> _Exercise goal_
Pull every line containing "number" out of the listing below.
═════ Dataset section ═════
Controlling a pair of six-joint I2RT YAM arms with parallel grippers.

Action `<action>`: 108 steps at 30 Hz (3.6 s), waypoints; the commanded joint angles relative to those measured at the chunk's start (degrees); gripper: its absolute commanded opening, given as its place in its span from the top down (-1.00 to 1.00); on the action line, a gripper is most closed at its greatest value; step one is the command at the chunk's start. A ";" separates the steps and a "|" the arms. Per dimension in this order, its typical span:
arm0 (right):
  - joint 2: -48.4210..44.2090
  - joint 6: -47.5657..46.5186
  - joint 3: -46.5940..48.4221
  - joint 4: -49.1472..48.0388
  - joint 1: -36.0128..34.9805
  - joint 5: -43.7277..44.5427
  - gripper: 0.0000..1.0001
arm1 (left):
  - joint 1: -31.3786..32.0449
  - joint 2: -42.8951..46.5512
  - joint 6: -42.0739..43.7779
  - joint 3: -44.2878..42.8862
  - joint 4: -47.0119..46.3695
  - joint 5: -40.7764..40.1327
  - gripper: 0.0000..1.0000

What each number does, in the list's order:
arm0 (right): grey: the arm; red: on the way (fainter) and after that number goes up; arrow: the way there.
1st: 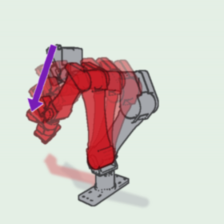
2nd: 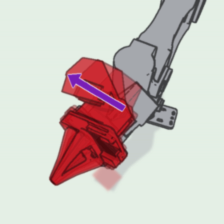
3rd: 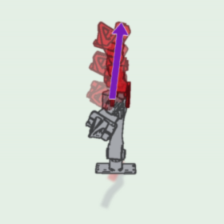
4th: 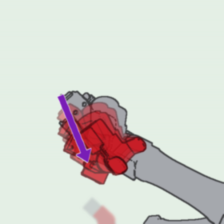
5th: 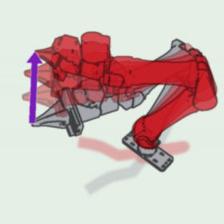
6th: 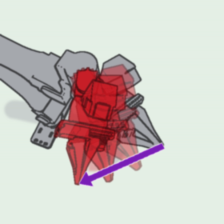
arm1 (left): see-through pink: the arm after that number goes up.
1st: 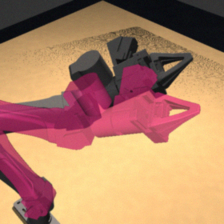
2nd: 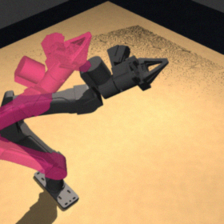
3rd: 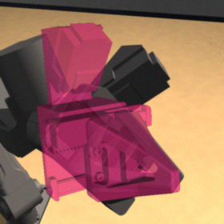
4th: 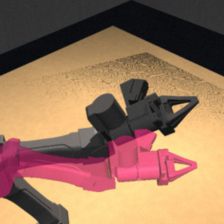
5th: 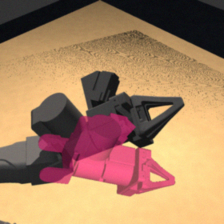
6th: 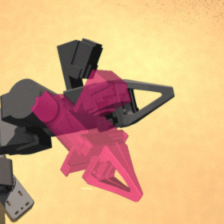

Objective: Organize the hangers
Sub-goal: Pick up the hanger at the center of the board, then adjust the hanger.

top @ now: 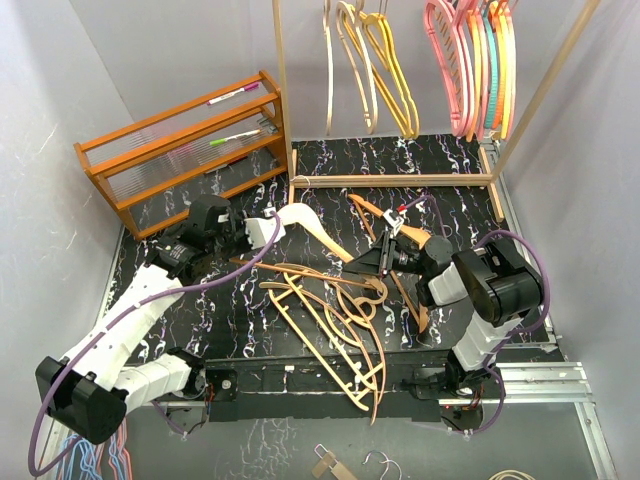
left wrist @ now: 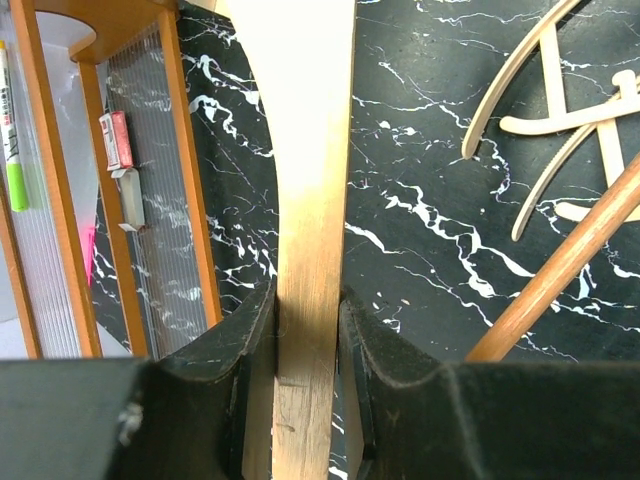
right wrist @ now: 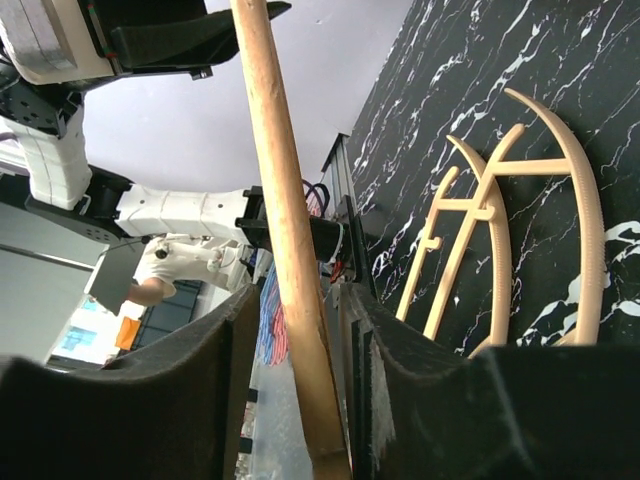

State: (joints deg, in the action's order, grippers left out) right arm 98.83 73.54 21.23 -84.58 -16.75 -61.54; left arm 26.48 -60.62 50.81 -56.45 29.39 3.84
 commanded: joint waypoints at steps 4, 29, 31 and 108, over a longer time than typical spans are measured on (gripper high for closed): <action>-2.68 -0.37 -0.76 -20.02 -0.10 -0.56 0.64 | -1.41 0.42 -1.29 0.37 -4.31 -1.29 1.00; -57.69 -52.30 15.02 95.49 -7.25 38.47 0.84 | -5.98 -10.90 -22.97 -45.42 26.32 32.75 -0.95; -57.51 -55.22 18.73 99.71 -8.10 40.99 0.84 | -6.94 -11.81 -24.98 -50.17 28.21 40.04 -0.95; -44.06 -67.86 39.97 110.56 -19.58 37.10 0.84 | -18.36 -33.47 -36.80 -43.62 13.48 59.45 -0.07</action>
State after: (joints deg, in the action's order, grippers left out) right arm 56.31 6.07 59.37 29.56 -36.01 -25.87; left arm 8.01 -94.67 9.19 -97.89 39.22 65.32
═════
> _Response box_
What each number does, in the list's order:
arm0 (right): grey: the arm; red: on the way (fainter) and after that number goes up; arrow: the way there.
arm1 (left): see-through pink: the arm after that number goes up.

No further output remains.